Ah, Kristen, another piece that touched my heart. Sounds like Daniel is adjusting a bit more since I last spoke to you. Perhaps time will soothe the ache you still feel at his absence. I hope so. As you know, there is no perfect solution. Bobby, almost 20, is still at home as his parents wait for residential placement for him. I just pray for an outcome that will be good for all of them.
There really is no perfect solution, but I suppose that is the way of all of life. I too hope that Bobby finds the right place where he can live his fullest life. I appreciate your support and reading my blog more than you know. xo
Very powerful. This line, specifically, stuck out to me – “We’ve been traveling to adulthood for years, but I’m not ready yet to let him go.”
That line will also hit home for any parent of a child becoming an adult. I don’t think we’re ever really ready to let go.
Agreed, Jim. I feel the same, in many ways, about my “typical” 24-year-old daughter. Thanks for reading, and for your insight.
Somehow this post slipped by me, and I’m glad I found it. I, too, am hair obsessed and can relate to your own feelings about your hair and how it impacts — positively or negatively — your day (love the line about the hardware store!). And while I can’t relate to your situation with Daniel, what connected for me was your grieving the loss of those caring routines you had with Daniel.
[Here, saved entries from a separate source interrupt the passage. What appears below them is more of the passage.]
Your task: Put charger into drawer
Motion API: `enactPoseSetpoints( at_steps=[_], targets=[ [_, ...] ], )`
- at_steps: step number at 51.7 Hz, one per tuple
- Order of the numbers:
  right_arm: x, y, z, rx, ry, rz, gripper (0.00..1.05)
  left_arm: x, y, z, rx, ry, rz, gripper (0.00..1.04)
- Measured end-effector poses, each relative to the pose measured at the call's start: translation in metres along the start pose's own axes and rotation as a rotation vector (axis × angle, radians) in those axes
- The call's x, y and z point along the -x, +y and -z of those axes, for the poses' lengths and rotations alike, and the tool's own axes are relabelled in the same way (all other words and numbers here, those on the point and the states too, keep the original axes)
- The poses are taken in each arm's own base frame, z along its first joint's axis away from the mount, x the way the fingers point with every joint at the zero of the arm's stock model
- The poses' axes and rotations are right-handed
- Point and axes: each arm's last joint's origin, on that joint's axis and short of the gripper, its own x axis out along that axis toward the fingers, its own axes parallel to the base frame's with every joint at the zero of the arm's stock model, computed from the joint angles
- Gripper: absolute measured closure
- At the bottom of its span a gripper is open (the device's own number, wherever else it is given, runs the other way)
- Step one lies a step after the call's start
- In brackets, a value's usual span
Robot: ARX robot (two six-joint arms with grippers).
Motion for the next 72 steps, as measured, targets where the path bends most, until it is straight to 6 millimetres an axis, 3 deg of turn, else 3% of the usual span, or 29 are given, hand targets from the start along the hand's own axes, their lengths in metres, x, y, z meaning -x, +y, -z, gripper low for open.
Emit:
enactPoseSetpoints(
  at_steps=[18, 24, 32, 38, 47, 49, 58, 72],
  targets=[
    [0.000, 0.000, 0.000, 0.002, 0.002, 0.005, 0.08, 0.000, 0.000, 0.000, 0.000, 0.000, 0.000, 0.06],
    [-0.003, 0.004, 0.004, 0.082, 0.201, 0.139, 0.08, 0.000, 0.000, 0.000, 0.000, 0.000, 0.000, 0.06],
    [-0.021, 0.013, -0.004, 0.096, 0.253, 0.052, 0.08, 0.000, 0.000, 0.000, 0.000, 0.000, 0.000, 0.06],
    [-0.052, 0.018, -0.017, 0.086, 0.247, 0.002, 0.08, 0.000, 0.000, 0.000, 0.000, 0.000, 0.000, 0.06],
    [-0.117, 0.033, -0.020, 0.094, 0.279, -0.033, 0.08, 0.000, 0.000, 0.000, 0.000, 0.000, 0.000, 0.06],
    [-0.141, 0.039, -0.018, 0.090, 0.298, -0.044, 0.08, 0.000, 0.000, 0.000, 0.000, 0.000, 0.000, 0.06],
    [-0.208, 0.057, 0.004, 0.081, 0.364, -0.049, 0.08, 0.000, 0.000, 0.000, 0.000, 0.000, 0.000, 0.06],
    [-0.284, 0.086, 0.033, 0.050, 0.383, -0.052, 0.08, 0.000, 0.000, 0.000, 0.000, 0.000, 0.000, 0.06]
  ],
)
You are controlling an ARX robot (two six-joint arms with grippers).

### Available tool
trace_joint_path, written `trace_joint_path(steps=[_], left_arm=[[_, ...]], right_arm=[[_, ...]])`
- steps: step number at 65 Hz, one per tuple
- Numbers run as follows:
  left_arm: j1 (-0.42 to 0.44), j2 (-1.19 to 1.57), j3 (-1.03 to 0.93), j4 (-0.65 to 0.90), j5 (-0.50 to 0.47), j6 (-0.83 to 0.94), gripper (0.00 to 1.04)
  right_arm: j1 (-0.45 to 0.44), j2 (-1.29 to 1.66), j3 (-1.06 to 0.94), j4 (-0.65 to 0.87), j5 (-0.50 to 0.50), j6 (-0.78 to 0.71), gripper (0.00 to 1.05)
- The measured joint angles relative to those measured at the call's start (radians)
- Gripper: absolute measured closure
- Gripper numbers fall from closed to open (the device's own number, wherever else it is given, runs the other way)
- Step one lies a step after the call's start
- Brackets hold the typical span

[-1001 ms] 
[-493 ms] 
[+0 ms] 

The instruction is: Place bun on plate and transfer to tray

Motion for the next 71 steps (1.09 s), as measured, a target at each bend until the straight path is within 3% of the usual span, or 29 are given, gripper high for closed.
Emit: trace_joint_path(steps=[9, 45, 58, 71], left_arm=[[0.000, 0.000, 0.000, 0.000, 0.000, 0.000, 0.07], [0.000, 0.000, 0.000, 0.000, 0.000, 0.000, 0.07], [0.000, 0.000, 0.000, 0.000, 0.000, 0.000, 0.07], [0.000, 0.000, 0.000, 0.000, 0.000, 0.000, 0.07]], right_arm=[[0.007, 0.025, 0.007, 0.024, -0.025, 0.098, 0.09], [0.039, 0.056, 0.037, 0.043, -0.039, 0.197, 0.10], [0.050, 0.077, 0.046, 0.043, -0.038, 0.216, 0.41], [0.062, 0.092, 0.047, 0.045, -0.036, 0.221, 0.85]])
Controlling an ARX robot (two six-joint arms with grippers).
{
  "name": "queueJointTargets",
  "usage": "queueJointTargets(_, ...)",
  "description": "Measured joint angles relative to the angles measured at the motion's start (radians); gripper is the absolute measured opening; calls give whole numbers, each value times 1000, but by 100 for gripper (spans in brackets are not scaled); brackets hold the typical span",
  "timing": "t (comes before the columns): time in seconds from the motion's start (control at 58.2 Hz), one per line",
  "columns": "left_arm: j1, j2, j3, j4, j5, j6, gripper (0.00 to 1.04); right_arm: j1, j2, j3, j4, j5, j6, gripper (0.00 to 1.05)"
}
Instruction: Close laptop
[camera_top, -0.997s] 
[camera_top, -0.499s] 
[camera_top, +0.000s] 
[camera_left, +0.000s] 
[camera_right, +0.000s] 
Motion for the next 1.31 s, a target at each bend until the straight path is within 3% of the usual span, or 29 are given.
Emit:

As Kate graduates from high school and looks ahead to college, more and more of her life is up to her, and less and less of it is up to me!! I miss the physical closeness of bathing her, brushing hair, brushing teeth, zipping up those footy pajamas, even picking out her outfits! I think of the Elton John lines: “Don’t wish it away, don’t look at it like it’s forever.” Thanks for sharing this post — as always it touched my heart.
Despite the fact that your hair always, always looks fabulous, I do know what you mean! I and so understand your feelings as Kate graduates; I felt the same pangs when Natalie left for college. In fact I still feel those pangs about Natalie! Thanks for reading and sharing, Kary.